Spout: This component of the topology is responsible for fetching the data stream from the source and forwarding the stream data after filtering or pre-processing (if required) to the bolts where the actual processing of this data is supposed to occur. There can be multiple Spouts in a topology each of which might be consuming data from different sources.
Bolt: As mentioned above, the bolts comprise of the computational part of the topology. The “streams” are typically an unbounded sequence of tuples. The data stream composing of smaller units of data each of which is called a “tuple”, arrive at the bolt, where they get processed.
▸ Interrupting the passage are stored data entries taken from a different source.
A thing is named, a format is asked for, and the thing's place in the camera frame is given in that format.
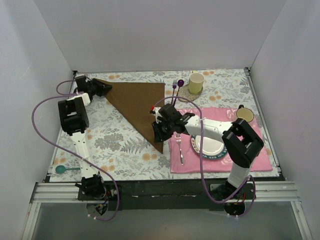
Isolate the brown cloth napkin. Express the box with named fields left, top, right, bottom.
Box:
left=98, top=79, right=165, bottom=154

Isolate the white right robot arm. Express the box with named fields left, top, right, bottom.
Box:
left=150, top=103, right=264, bottom=204

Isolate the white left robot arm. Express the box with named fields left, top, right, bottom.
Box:
left=58, top=75, right=113, bottom=200

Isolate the silver metal fork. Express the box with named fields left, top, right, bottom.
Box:
left=175, top=133, right=185, bottom=165

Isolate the speckled round coaster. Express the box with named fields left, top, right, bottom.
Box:
left=177, top=84, right=203, bottom=103

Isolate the purple plastic fork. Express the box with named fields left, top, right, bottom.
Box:
left=171, top=80, right=178, bottom=106

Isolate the purple plastic spoon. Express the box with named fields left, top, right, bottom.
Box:
left=173, top=79, right=185, bottom=106

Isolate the pink floral placemat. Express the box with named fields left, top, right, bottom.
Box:
left=168, top=107, right=272, bottom=174

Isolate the pale yellow cup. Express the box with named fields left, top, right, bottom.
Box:
left=188, top=72, right=205, bottom=94

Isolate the white plate green rim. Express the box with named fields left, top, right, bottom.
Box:
left=190, top=135, right=228, bottom=161

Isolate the floral tablecloth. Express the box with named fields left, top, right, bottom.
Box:
left=49, top=69, right=281, bottom=182

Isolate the cream mug dark rim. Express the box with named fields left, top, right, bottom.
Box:
left=236, top=104, right=255, bottom=123

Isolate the teal plastic spoon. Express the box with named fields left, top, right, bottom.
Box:
left=55, top=165, right=81, bottom=174

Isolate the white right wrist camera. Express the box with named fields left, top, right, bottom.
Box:
left=149, top=106, right=163, bottom=124

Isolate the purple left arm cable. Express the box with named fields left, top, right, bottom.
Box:
left=31, top=79, right=120, bottom=222

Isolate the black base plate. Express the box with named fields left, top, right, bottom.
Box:
left=77, top=178, right=257, bottom=212

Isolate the aluminium front rail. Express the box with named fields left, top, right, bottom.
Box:
left=30, top=181, right=301, bottom=203

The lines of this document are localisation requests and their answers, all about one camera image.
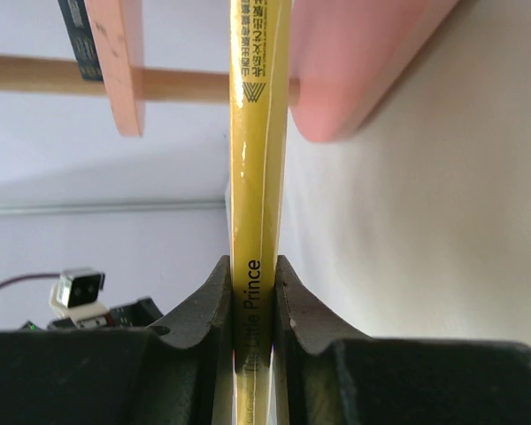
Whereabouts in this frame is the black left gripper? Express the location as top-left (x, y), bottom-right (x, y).
top-left (45, 297), bottom-right (163, 330)

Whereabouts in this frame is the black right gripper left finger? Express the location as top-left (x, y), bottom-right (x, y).
top-left (0, 257), bottom-right (233, 424)

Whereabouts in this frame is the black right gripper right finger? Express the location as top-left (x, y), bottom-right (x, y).
top-left (273, 257), bottom-right (531, 424)

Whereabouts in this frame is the yellow hangman book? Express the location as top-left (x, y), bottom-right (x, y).
top-left (229, 1), bottom-right (292, 424)

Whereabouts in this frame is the dark blue Nineteen Eighty-Four book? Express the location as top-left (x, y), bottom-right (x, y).
top-left (58, 0), bottom-right (103, 81)

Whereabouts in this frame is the pink three-tier shelf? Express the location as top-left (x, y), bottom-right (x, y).
top-left (0, 1), bottom-right (455, 142)

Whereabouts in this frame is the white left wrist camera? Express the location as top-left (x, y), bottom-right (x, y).
top-left (47, 267), bottom-right (110, 330)

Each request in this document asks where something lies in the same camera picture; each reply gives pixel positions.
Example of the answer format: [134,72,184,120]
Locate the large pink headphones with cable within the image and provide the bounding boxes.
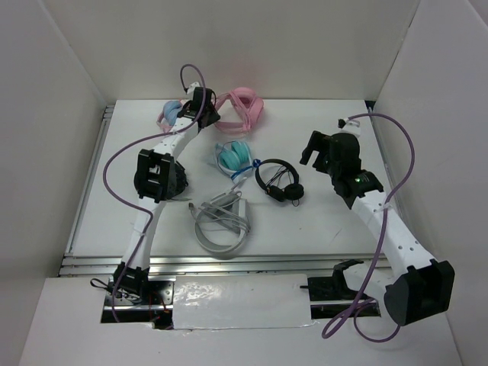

A topology is not restricted to a workflow composing just a single spout and a single bolt. It can be a chain of multiple bolts consuming the tuples generated by spouts or by preceding bolts in the workflow as shown below:

A simplistic view of a Storm Topology and its components

This post would walk you through basics of writing Storm topologies and their components in Java.

Creating Spouts

Although Bolts are the processing units where the actual computation occurs but Spouts are the connecting links between the Storm Topology and the external sources of data. For every different source (for example, Kafka, HBase, MongoDB, Cassandra etc.) of data, we need to have specialized Spouts which can connect to the respective source and start consuming data to be able to emit a stream of tuples.
The bolts are simpler to implement since they include the core processing logic very much as we would have in a simple java program and are also abstract from the source of the data.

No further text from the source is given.